Billy has developed a relationship with Natalie Barea, née Barrow, (Natalie Martinez) sister of deceased Yesenia. She performs with a theater troupe and has invited Billy to the premiere of the indie film “Kiss of Life” in which she stars. It contains “a simple sex scene” that is altogether too realistic for Billy's appetite (“You f—ed him”) rivaling the movie “Farewell My Concubine” in which the starring couple wouldn't say whether or not they in fact did the deed onscreen. Natalie's mom did not approve of her acting career calling her a puta. The cast and production in the know treated it like business-as-usual, not a betrayal of Billy. They were thus committing misprision of treason.

This kind of crime also strikes closer to home for those who employ modern trans­lations of the Bible. Constantin Tischendorf whose long labor resulted in a borrowed prized Sinaitic Manu­script—now the second most important one in modern Bible translations—rather than return it to St. Catherine's Monastery where it belongs, he forged the Abbot's signature making it a gift to the Russian Czar. The translators who would know about this don't mention it in the prologues of their bibles. That is (one of) the reason(s) why I quote from the King James Version (KJV): its textus receptus (received text) is perfectly adequate Greek, and I don't want to be guilty of misprision of treason by blithely using any modern translation (after 1933) that incor­por­ates a stolen manuscript with a forged superior's signature on a contrived agreement.

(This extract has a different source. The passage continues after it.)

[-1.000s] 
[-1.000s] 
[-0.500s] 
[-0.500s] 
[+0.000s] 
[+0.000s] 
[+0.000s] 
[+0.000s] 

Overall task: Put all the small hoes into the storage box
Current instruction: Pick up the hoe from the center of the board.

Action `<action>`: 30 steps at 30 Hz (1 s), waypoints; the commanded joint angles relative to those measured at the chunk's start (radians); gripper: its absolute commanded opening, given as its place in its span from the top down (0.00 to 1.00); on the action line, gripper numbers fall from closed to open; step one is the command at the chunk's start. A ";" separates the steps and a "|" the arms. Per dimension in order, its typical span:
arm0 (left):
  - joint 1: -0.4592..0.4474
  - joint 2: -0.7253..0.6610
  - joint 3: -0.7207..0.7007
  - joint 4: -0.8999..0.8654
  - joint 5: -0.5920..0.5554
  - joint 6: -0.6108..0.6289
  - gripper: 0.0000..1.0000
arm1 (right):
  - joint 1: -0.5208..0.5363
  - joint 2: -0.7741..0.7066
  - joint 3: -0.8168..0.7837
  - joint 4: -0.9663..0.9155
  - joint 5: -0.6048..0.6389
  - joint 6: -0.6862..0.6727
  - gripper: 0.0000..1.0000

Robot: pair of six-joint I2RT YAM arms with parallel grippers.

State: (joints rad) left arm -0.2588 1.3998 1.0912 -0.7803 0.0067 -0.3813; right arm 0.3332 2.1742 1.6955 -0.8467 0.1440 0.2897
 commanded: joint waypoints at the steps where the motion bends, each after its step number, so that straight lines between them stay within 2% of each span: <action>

Which translation is God's word?God tells us how he feels about substituting for the KJV in, (Psalm 50:16-18) “But unto the wicked God saith, What hast thou to do to declare my statutes, or that thou shouldest take my covenant in thy mouth? Seeing thou hatest instruction, and casteth my words behind thee. When thou sawest a thief, then thou consentedst with him—”

Production Values

” (2013) was directed by Allen Hughes, having been written by Brian Tucker, and it stars Mark Wahlberg, Russell Crowe and Catherine Zeta-Jones who did their usual good job. It uses lighting, or lack thereof, to good advantage, the pacing is just right, the acting is dead on, the cinema­tog­raphy works, and its editing makes viewing it a breeze. It's just a tad convoluted, so you have to pay attention, but it's trying to get you to think any­way. The Cath­oli­cism in it is under­stated, like candles burning in a house of mourning. It's rated R for pervasive language, some sex, and violence. It has a runtime 1 hour 49 minutes.

Review Conclusion w/a Christian's Recommendation

I liked “Broken City,” but then I'm easy to please. I rated it highly because of its technical excellence. If you're not too jaded from the last election, here's some meat for you to chew on, and a moral tale to boot.

Movie Ratings

Action factor: Decent action scenes. Suitability For Children: Not Suitable for Children of Any Age. Special effects: Average special effects. Video Occasion: Good for a Rainy Day. Suspense: Keeps you on the edge of your seat. Overall movie rating: Four stars out of five.

Works Cited

Scripture quoted from the King James Version. Pub. 1611, rev. 1769. Software.

Chay, Marie. Pilgrim's Pride. Copyright © 1961 by Marie Chay. New York: Dodd, Mead & Company. Print.

Webster's Ninth New College Dictionary. Springfield, Massachusetts: Merriam-Webster, 1983. Print.